▶ **What to work on**: Starting at the line containing "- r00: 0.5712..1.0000" and ending at the line containing "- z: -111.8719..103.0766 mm", print every line of the material below exactly, both ends included, and stop there.

▶ **Data block**:
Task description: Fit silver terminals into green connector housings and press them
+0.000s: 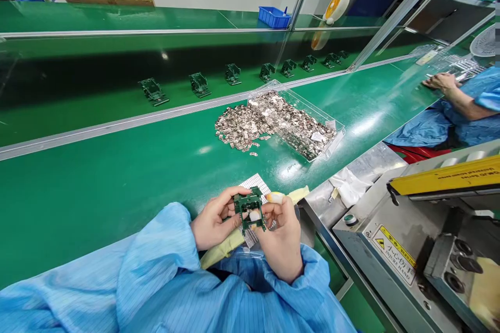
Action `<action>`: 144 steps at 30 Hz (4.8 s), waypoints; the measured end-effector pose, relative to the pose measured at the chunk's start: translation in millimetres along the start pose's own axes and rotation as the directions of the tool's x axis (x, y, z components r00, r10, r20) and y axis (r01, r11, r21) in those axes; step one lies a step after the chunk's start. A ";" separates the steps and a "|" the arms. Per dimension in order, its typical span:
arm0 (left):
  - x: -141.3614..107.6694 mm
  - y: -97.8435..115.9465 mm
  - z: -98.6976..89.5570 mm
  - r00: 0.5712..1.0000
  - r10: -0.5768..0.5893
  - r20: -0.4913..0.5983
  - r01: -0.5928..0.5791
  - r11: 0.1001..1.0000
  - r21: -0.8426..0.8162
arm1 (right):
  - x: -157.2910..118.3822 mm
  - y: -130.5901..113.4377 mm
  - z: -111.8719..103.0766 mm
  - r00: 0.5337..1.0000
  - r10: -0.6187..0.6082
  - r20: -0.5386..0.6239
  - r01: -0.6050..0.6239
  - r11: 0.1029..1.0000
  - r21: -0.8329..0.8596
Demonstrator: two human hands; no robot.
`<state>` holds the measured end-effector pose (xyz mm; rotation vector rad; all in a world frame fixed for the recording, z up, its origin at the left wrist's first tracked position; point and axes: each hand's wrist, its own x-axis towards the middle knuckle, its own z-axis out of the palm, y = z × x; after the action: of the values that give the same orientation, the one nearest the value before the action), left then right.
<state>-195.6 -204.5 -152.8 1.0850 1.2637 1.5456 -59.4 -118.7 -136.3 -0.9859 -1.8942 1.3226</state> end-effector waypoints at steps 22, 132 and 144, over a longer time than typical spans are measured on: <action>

▶ **Solution to the exercise**:
  - r00: 0.5712..1.0000
  - r10: -0.5768..0.5893
  - r20: -0.4913..0.5983
  - r01: -0.5928..0.5791
  - r11: 0.1001..1.0000
  - r21: -0.8426..0.8162
arm1 (right):
  - x: -157.2910..118.3822 mm
  - y: -130.5901..113.4377 mm
  - z: -111.8719..103.0766 mm

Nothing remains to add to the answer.